Письмо тридцать шестое

Надо мне, Данечка, кончать с письмами, прекратить этот дневник или, на крайний случай, зашифровать его. Но вот горе — не знаю я, как это делается, не знаю ни одного шифра, а если бы и знала, то как ты его узнаешь, как разберешь, расшифруешь потом то, что я тебе пишу? Ведь неизвестно, когда и как ты будешь читать эти письма мои, буду ли я при этом или меня уже давно не будет на свете. Я так думаю недаром: не надо закрывать глаза.
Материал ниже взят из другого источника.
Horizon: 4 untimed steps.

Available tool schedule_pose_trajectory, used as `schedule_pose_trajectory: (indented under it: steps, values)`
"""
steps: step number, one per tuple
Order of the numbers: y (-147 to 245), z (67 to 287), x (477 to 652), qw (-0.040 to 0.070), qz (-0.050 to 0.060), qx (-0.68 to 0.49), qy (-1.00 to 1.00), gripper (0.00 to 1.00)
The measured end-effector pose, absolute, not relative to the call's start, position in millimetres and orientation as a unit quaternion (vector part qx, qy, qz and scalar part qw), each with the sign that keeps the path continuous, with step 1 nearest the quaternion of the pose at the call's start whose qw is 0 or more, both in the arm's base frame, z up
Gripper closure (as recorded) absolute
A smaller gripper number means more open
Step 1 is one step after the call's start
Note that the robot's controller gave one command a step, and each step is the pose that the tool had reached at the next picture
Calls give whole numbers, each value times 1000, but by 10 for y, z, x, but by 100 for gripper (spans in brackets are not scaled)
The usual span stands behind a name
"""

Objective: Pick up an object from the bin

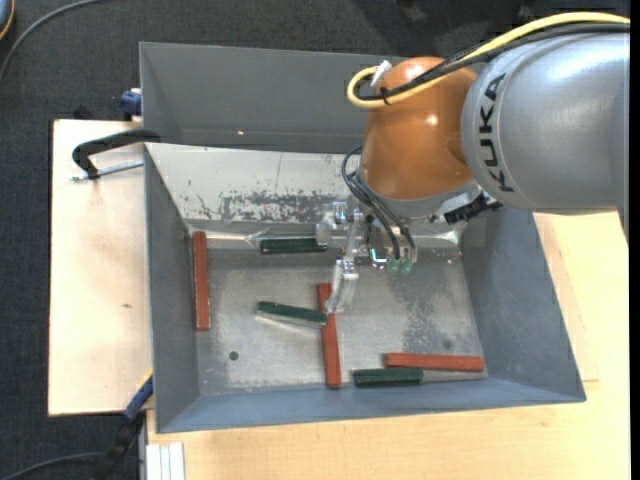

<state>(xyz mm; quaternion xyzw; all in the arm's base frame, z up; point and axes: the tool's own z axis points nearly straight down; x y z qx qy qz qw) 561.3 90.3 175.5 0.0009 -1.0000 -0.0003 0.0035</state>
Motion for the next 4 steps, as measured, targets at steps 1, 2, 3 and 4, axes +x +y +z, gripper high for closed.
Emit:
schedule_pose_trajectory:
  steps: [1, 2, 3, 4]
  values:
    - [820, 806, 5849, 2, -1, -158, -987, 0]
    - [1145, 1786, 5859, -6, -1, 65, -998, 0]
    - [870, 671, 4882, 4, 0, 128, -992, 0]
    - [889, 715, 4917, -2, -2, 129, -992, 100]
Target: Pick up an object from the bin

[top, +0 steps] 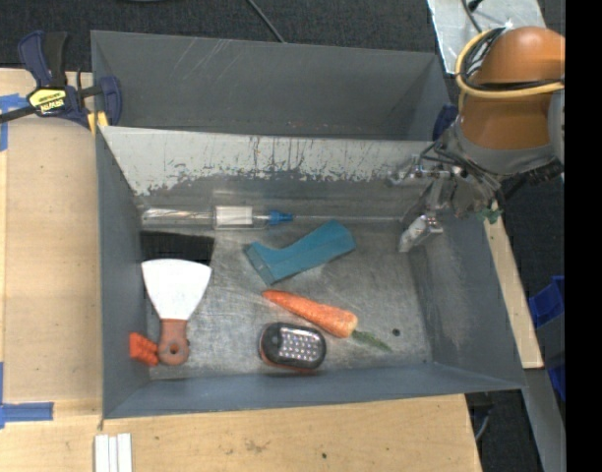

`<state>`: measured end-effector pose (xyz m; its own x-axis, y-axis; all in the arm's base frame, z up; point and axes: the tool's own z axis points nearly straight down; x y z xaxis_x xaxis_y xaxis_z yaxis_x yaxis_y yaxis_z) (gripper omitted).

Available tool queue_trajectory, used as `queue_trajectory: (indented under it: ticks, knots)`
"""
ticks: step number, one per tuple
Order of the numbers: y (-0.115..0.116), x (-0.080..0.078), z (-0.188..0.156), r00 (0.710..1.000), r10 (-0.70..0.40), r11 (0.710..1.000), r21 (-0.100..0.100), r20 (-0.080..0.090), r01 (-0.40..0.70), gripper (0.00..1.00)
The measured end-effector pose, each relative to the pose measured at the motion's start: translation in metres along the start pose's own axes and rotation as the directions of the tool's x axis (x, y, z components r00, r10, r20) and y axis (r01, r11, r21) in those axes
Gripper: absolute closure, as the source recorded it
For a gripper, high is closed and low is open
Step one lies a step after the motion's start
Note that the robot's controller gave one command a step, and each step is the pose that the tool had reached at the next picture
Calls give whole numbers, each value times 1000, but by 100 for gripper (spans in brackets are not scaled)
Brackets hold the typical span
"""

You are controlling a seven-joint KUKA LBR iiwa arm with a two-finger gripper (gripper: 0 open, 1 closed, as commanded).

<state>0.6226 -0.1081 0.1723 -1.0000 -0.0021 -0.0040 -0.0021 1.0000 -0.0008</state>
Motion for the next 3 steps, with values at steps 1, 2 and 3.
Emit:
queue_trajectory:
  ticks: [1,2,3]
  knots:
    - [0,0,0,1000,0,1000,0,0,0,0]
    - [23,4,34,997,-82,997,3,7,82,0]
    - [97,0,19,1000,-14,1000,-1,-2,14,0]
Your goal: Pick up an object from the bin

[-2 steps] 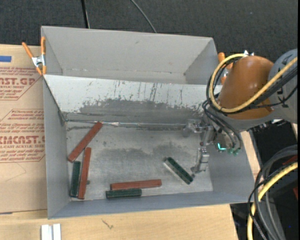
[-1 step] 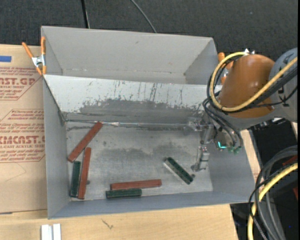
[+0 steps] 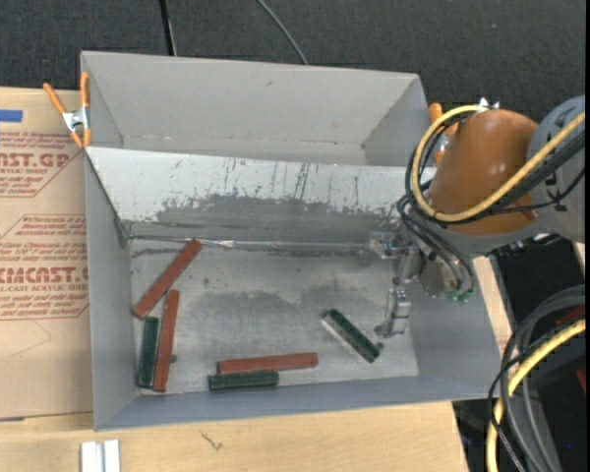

Такое время, такая жизнь, что во всякую минуту надо быть готовым ко всему, даже самому страшному.

Если бы дело шло только о моей личной безопасности, я, наверно, и не подумала бы их прятать, что-то недоговаривать. Так и лежали бы они под тощеньким валашниковским тюфяком, а последние два-три — в кармане пиджака Сергея Даниловича, который я ношу, как куртку. Ведь в этих письмах моя жизнь, ощущение свободы, облегчения, без которого я не могу жить. В них наша с тобой дружба. Наша любовь. Милый, сейчас я могу сказать это слово, потому что, наверно, это мое последнее письмо тебе. После одного совсем недавнего разговора с товарищами я поняла, что не имею права писать эти письма. Ведь и наши самые большие революционеры, если им грозило разоблачение, обыск, арест, уничтожали все бумаги, все письма, все, что им было, наверно, так же дорого, как мне. Особенно если это могло подвести товарищей. Оказывается, Коля давно знал, что я пишу тебе, то есть, наверно, не знал, но подозревал. Ведь еще в школе, ты помнишь, ребята трепались про наш «роман», и меня это и злило и почему-то радовало:

«Смотрите, завидуйте…»

Коля первый сказал мне, чтоб я прекратила писать. Если бы кто знал, как это тяжело! Но надо отказаться — это жертва для дела.

Слушай, если случится со мною что-нибудь, обещай, что позаботишься о Саше, возьмешь его к себе, сделаешь человеком. И будешь помнить меня. Обещай мне это, Даня.